## What to do
Where the word "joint" appears in a line below, copy the whole line.
= = = = =
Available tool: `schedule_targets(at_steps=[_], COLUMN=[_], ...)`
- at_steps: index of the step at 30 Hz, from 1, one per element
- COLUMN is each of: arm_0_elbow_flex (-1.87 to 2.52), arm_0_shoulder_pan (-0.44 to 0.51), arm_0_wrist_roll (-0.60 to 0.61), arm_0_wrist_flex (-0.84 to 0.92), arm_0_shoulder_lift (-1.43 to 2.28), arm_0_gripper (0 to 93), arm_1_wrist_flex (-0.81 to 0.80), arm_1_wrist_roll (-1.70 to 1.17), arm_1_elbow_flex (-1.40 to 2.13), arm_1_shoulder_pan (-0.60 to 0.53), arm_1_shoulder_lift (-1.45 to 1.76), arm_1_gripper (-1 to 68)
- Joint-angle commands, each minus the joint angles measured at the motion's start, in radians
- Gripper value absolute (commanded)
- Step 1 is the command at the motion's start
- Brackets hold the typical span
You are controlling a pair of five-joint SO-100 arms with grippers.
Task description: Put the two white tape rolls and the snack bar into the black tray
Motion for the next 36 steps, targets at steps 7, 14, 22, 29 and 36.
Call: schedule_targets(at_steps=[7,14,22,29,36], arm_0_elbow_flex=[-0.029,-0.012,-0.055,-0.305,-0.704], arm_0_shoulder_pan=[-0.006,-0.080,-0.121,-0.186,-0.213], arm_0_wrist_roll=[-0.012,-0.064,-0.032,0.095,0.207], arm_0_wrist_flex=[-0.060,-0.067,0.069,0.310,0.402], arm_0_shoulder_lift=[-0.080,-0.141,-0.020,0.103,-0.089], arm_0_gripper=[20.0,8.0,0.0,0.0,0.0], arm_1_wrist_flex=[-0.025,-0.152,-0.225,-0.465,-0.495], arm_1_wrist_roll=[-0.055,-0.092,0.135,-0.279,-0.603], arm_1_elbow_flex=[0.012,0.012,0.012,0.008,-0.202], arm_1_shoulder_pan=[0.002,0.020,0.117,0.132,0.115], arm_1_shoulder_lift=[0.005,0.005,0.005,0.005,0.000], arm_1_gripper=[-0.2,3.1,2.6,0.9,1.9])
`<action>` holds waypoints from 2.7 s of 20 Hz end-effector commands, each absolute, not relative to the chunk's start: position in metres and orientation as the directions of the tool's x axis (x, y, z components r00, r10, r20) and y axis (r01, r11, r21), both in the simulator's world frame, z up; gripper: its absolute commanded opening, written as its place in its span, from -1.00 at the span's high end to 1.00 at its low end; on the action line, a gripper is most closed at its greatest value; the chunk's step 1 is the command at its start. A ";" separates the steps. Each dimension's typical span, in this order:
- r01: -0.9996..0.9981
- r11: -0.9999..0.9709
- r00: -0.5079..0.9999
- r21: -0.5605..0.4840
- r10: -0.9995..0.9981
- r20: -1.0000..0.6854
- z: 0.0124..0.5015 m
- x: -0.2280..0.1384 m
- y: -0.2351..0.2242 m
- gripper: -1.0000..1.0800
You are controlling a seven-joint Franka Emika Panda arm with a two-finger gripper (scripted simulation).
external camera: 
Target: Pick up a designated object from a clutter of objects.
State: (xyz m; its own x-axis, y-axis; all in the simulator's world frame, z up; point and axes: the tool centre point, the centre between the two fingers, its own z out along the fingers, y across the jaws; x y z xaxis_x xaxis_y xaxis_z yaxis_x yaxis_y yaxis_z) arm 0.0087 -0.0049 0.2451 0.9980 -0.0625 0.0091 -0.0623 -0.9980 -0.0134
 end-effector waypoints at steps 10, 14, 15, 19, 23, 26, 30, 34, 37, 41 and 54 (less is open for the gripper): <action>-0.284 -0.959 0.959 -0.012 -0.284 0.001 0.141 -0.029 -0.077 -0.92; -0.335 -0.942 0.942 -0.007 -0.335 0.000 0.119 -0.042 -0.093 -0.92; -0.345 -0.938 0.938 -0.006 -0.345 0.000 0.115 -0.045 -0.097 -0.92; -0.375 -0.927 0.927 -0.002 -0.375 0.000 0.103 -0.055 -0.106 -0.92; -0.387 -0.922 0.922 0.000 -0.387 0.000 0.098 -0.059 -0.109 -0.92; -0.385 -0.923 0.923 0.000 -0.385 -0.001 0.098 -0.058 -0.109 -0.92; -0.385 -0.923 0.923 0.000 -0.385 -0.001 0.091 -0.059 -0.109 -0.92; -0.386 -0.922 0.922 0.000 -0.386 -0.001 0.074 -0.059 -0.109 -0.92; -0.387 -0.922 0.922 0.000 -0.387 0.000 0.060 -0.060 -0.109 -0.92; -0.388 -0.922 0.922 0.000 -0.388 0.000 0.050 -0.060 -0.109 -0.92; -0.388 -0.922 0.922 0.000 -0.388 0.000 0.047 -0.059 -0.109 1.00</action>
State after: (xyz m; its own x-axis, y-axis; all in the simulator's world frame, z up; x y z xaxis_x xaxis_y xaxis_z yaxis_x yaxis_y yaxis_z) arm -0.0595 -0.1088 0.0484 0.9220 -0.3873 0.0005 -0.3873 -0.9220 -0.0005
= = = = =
## Written response
- Joint-angle commands, each minus the joint angles measured at the motion's start, in radians
You are controlling a pair of five-joint SO-100 arms with grippers.
You are controlling a seven-joint Franka Emika Panda arm with a two-finger gripper (scripted simulation).

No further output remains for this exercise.